BRIEF: From the line holding "160L47 118L12 107L5" to the final line below, restate each line word for word and add nothing.

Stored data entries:

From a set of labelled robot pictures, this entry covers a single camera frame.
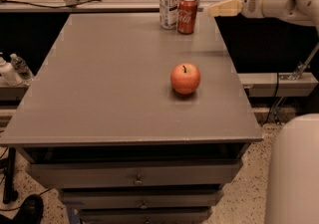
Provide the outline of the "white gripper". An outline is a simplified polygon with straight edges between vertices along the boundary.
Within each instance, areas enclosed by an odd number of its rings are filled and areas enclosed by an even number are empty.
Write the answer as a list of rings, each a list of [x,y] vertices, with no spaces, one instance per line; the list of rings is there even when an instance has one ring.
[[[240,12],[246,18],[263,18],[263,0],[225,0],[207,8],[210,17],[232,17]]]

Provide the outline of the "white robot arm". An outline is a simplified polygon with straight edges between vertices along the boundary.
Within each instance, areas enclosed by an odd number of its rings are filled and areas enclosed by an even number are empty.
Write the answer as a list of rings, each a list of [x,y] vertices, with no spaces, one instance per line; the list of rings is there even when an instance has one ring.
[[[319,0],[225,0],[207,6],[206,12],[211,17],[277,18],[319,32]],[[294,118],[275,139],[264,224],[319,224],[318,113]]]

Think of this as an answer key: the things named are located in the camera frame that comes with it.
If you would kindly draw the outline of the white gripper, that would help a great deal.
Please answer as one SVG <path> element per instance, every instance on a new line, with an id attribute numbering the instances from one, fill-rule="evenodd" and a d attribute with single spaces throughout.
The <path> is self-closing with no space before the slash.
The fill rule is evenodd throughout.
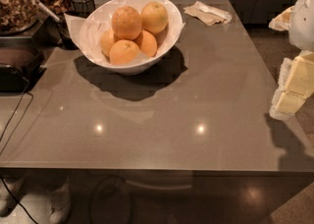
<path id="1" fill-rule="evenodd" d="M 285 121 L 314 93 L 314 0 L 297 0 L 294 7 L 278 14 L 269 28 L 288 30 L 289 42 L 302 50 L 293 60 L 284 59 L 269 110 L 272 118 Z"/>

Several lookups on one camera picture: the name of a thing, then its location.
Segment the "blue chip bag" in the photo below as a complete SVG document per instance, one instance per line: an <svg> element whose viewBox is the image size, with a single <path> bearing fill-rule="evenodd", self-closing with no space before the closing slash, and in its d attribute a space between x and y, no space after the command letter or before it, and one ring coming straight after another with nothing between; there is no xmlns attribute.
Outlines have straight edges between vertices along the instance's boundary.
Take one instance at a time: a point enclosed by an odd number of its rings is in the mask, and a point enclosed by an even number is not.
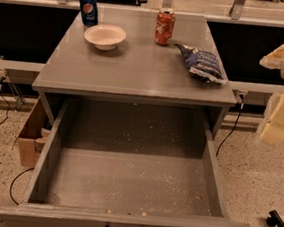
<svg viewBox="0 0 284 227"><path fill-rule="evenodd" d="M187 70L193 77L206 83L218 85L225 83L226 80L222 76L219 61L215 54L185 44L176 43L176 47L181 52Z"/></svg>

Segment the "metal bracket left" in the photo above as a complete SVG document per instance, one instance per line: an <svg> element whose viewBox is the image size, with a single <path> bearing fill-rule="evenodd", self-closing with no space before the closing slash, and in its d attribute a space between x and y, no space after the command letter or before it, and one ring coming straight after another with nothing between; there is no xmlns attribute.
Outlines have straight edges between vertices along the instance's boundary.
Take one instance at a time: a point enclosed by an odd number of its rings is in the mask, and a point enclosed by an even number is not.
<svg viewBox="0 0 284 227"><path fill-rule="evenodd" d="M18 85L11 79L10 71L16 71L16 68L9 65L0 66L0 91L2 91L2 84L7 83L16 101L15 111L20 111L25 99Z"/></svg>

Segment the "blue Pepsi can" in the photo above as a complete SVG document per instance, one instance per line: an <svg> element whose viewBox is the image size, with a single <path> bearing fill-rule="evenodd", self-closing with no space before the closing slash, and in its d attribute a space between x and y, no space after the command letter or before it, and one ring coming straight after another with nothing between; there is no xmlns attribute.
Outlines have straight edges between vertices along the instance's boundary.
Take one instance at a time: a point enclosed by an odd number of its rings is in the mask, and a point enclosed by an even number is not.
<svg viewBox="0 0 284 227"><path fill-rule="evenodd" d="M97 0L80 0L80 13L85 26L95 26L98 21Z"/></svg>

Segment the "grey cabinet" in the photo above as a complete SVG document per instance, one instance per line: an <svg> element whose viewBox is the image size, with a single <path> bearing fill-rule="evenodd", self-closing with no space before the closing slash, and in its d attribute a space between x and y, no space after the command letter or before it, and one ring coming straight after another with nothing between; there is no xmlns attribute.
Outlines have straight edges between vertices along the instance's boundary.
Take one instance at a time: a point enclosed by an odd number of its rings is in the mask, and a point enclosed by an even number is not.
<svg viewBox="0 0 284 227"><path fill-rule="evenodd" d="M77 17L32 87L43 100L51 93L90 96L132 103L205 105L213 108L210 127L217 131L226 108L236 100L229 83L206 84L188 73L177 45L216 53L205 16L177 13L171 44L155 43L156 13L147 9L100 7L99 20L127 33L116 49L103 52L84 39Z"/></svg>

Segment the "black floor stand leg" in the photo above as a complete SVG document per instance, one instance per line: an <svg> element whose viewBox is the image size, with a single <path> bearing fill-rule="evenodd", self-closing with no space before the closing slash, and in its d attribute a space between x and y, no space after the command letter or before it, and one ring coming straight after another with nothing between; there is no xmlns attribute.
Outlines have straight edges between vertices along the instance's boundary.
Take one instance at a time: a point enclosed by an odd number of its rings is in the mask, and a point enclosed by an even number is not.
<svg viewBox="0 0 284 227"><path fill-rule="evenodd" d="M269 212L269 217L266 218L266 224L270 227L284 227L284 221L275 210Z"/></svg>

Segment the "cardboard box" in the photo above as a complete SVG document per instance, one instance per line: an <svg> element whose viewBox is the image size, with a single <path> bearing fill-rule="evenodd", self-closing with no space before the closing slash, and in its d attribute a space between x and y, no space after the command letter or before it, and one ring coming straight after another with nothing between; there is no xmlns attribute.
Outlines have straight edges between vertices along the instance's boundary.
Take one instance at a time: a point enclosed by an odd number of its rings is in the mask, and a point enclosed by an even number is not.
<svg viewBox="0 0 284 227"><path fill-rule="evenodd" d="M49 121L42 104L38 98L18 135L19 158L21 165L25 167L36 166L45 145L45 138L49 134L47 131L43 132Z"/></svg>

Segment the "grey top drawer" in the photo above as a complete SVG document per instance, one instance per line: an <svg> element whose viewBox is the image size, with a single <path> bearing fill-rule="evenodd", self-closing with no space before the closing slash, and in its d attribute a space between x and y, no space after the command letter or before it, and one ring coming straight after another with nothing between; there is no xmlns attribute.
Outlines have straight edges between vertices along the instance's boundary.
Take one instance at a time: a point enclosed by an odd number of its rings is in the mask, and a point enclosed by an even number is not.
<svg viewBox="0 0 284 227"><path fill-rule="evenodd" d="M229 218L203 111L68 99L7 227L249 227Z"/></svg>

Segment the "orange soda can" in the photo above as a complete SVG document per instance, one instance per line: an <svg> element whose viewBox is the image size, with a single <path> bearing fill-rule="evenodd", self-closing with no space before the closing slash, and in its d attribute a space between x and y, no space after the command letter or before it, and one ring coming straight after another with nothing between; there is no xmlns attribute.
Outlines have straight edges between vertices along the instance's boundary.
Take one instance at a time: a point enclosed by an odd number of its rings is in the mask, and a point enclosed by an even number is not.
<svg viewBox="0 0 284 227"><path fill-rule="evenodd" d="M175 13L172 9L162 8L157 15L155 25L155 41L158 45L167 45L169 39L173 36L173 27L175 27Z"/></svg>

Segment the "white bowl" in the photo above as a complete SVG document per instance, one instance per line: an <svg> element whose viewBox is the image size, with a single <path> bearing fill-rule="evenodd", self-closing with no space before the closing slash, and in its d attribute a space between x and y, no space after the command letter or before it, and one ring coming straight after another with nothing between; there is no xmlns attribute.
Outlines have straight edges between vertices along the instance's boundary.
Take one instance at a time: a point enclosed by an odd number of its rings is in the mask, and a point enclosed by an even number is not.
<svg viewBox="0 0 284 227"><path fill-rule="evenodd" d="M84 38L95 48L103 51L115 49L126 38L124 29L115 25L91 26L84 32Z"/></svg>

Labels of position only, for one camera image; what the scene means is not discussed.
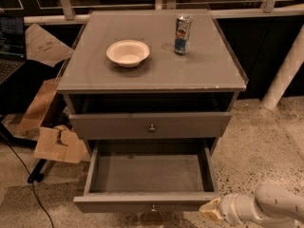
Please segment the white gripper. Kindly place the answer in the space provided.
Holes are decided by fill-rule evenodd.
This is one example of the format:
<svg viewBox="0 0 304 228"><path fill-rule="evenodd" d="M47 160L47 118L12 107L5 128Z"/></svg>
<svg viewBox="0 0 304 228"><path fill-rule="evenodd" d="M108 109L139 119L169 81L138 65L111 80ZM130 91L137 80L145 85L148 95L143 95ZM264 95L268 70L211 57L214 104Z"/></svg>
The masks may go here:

REPLY TO THE EXERCISE:
<svg viewBox="0 0 304 228"><path fill-rule="evenodd" d="M47 160L47 118L12 107L5 128Z"/></svg>
<svg viewBox="0 0 304 228"><path fill-rule="evenodd" d="M108 109L139 119L169 81L138 65L111 80ZM130 91L137 80L145 85L148 95L143 95ZM264 95L268 70L211 57L214 104Z"/></svg>
The masks may go here:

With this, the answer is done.